WORK TO COMPLETE: Your task is to repeat each record verbatim, exactly as it was written.

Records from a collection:
+++

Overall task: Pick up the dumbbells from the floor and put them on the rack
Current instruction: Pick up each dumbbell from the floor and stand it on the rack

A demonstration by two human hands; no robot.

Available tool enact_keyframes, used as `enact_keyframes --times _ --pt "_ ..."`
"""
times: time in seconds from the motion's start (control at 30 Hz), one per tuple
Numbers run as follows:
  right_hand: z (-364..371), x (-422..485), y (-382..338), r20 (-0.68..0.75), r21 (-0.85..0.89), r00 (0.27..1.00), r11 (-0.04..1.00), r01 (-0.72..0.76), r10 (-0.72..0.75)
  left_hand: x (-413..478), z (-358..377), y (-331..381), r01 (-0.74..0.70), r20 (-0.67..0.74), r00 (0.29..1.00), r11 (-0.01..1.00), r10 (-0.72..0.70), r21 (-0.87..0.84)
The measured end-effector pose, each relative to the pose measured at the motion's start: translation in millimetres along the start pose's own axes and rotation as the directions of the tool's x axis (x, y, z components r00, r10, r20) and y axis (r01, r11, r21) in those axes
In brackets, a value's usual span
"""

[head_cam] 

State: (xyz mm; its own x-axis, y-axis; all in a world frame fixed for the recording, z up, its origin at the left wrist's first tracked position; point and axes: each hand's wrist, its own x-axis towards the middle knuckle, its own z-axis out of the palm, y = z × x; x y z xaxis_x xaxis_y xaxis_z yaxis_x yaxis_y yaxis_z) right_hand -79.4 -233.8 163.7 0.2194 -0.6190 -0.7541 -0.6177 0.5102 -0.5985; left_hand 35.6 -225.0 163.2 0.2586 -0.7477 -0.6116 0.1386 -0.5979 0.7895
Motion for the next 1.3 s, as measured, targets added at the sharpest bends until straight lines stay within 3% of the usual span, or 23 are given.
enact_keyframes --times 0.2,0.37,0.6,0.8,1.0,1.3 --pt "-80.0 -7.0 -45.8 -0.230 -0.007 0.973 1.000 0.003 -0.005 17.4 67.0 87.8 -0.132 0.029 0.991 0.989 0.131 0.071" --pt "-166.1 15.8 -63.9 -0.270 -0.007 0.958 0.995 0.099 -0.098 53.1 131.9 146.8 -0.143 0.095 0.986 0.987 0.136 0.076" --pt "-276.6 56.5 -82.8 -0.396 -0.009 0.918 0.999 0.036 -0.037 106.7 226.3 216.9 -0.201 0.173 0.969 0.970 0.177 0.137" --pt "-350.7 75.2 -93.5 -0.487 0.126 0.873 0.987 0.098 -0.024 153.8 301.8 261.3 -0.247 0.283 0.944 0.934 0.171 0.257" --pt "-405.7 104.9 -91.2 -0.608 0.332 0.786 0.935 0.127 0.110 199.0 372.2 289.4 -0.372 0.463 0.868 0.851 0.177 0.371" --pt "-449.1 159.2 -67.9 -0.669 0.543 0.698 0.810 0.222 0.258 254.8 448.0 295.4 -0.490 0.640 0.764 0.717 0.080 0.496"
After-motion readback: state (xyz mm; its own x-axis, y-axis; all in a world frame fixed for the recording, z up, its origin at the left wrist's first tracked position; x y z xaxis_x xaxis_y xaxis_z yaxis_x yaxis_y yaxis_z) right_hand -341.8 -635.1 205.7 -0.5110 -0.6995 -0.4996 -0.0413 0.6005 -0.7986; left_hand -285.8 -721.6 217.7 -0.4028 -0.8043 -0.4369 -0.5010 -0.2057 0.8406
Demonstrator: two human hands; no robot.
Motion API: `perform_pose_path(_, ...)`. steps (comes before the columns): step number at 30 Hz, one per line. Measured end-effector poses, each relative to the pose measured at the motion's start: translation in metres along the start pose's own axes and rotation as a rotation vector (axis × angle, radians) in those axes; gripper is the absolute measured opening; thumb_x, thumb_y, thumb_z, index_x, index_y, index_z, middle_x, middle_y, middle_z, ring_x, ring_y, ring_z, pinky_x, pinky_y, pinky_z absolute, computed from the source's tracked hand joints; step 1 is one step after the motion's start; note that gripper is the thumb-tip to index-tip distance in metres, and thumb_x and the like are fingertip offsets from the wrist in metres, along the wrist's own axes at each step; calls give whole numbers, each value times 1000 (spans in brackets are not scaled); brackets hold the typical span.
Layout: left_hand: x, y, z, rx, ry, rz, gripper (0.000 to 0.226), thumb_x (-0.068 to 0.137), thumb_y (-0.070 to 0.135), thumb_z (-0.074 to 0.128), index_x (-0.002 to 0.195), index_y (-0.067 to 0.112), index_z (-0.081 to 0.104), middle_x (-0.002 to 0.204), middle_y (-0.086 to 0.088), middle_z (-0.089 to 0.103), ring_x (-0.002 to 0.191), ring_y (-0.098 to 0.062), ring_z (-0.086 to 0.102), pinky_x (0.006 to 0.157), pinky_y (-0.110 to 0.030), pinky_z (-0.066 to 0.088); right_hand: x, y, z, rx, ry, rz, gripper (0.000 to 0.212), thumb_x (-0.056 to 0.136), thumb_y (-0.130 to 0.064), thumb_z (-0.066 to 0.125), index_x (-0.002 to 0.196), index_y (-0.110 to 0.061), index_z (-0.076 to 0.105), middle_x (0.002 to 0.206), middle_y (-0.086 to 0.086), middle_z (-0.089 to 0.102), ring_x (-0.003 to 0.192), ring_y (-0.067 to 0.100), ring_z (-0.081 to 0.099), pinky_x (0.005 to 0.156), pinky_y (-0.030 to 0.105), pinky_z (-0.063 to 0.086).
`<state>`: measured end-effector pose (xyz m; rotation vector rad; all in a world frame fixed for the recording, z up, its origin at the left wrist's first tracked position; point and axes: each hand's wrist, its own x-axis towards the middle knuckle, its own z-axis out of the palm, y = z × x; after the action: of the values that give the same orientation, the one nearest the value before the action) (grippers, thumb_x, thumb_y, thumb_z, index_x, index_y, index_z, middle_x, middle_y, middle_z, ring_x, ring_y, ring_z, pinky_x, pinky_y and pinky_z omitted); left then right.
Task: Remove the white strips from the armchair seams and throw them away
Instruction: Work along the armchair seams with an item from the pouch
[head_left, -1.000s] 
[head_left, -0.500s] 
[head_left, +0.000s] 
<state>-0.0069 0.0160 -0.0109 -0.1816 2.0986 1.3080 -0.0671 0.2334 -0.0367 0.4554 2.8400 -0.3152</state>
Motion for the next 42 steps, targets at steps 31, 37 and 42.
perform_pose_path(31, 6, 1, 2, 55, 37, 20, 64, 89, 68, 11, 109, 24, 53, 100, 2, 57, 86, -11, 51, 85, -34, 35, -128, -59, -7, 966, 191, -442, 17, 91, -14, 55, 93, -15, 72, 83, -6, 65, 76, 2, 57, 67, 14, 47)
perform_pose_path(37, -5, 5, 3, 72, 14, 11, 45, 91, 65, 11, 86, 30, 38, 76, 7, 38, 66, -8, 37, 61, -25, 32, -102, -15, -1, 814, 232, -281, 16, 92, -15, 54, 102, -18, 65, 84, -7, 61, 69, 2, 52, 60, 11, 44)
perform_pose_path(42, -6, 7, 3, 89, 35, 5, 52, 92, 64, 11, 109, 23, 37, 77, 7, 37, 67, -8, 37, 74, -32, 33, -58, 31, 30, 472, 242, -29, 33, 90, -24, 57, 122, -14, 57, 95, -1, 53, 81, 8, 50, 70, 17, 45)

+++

RESULT:
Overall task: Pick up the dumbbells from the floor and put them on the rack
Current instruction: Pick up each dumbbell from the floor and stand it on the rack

A demonstration by two human hands; no robot.

Available tool enact_keyframes, used as `enact_keyframes --times _ --pt "_ ..."`
"""
times: time in seconds from the motion's start (control at 30 Hz), one per tuple
Numbers run as follows:
  right_hand: z (-364..371), x (-422..485), y (-382..338), r20 (-0.68..0.75), r21 (-0.85..0.89), r00 (0.27..1.00), r11 (-0.04..1.00), r01 (-0.72..0.76), r10 (-0.72..0.75)
  left_hand: x (-413..478), z (-358..377), y (-331..381), r01 (-0.74..0.70), r20 (-0.67..0.74), r00 (0.29..1.00), r11 (-0.01..1.00), r10 (-0.72..0.70), r21 (-0.87..0.84)
The measured end-effector pose, each relative to the pose measured at the motion's start: translation in millimetres along the start pose's own axes and rotation as the directions of the tool's x axis (x, y, z components r00, r10, r20) and y axis (r01, r11, r21) in those axes
In brackets, a value's usual span
"""

[head_cam] 

State: (xyz mm; its own x-axis, y-axis; all in a world frame fixed for the recording, z up, its origin at the left wrist's first tracked position; point and axes: each hand's wrist, its own x-axis towards the middle knuckle, its own z-axis out of the palm, y = z × x; x y z xaxis_x xaxis_y xaxis_z yaxis_x yaxis_y yaxis_z) right_hand -79.4 -233.8 163.7 0.2194 -0.6190 -0.7541 -0.6177 0.5102 -0.5985; left_hand 35.6 -225.0 163.2 0.2586 -0.7477 -0.6116 0.1386 -0.5979 0.7895
Motion for the next 1.3 s, as measured, targets added at the sharpest bends until straight lines stay within 3% of the usual span, or 23 are given.
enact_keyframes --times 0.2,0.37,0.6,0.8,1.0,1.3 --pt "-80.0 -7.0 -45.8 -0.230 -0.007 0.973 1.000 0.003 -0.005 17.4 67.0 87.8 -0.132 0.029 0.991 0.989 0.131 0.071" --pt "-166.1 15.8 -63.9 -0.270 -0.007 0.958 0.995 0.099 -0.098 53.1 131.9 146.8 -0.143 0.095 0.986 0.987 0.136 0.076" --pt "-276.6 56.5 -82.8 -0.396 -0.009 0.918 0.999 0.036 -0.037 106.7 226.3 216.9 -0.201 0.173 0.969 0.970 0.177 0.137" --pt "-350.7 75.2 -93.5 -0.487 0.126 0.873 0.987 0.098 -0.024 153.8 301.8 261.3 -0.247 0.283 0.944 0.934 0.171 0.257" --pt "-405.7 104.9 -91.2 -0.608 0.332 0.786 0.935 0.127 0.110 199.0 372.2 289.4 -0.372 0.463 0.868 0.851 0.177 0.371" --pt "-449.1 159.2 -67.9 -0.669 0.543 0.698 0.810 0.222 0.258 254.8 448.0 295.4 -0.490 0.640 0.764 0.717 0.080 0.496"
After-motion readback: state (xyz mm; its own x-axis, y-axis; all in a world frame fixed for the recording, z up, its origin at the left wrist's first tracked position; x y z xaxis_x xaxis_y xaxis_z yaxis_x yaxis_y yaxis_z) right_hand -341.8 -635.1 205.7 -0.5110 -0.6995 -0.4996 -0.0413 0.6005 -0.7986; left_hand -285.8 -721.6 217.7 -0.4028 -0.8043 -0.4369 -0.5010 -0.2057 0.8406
Demonstrator: two human hands; no robot.
Motion API: `perform_pose_path(_, ...)`. steps (comes before the columns): step number at 30 Hz, one per line. Measured end-effector poses, each relative to the pose measured at the motion's start: translation in metres along the start pose's own axes and rotation as a rotation vector (axis × angle, radians) in those axes; gripper is the absolute measured opening; thumb_x, thumb_y, thumb_z, index_x, index_y, index_z, middle_x, middle_y, middle_z, ring_x, ring_y, ring_z, pinky_x, pinky_y, pinky_z absolute, computed from the source's tracked hand joints; step 1 is one step after the motion's start; note that gripper is the thumb-tip to index-tip distance in metres, and thumb_x and the like are fingertip offsets from the wrist in metres, along the wrist's own axes at each step; calls give whole numbers, each value times 1000 (spans in brackets are not scaled); brackets hold the typical span.
Layout: left_hand: x, y, z, rx, ry, rz, gripper (0.000 to 0.226), thumb_x (-0.068 to 0.137), thumb_y (-0.070 to 0.135), thumb_z (-0.074 to 0.128), index_x (-0.002 to 0.195), index_y (-0.067 to 0.112), index_z (-0.081 to 0.104), middle_x (-0.002 to 0.204), middle_y (-0.086 to 0.088), middle_z (-0.089 to 0.103), ring_x (-0.002 to 0.191), ring_y (-0.098 to 0.062), ring_z (-0.086 to 0.102), pinky_x (0.006 to 0.157), pinky_y (-0.110 to 0.030), pinky_z (-0.066 to 0.088); right_hand: x, y, z, rx, ry, rz, gripper (0.000 to 0.212), thumb_x (-0.056 to 0.136), thumb_y (-0.130 to 0.064), thumb_z (-0.066 to 0.125), index_x (-0.002 to 0.196), index_y (-0.110 to 0.061), index_z (-0.076 to 0.105), middle_x (0.002 to 0.206), middle_y (-0.086 to 0.086), middle_z (-0.089 to 0.102), ring_x (-0.003 to 0.192), ring_y (-0.067 to 0.100), ring_z (-0.081 to 0.099), pinky_x (0.005 to 0.156), pinky_y (-0.030 to 0.105), pinky_z (-0.063 to 0.086).
`<state>`: measured end-effector pose (xyz m; rotation vector rad; all in a world frame fixed for the recording, z up, its origin at the left wrist's first tracked position; point and axes: each hand's wrist, its own x-axis towards the middle knuckle, its own z-axis out of the palm, y = z × x; after the action: of the values that give the same orientation, the one nearest the value before the action) (grippers, thumb_x, thumb_y, thumb_z, index_x, index_y, index_z, middle_x, middle_y, middle_z, ring_x, ring_y, ring_z, pinky_x, pinky_y and pinky_z omitted); left then right.
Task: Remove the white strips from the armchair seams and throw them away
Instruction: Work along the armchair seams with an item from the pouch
[head_left, -1.000s] 
[head_left, -0.500s] 
[head_left, +0.000s] 
<state>-0.0069 0.0160 -0.0109 -0.1816 2.0986 1.3080 -0.0671 0.2334 -0.0367 0.4554 2.8400 -0.3152</state>
Motion for the next 42 steps, targets at steps 31, 37 and 42.
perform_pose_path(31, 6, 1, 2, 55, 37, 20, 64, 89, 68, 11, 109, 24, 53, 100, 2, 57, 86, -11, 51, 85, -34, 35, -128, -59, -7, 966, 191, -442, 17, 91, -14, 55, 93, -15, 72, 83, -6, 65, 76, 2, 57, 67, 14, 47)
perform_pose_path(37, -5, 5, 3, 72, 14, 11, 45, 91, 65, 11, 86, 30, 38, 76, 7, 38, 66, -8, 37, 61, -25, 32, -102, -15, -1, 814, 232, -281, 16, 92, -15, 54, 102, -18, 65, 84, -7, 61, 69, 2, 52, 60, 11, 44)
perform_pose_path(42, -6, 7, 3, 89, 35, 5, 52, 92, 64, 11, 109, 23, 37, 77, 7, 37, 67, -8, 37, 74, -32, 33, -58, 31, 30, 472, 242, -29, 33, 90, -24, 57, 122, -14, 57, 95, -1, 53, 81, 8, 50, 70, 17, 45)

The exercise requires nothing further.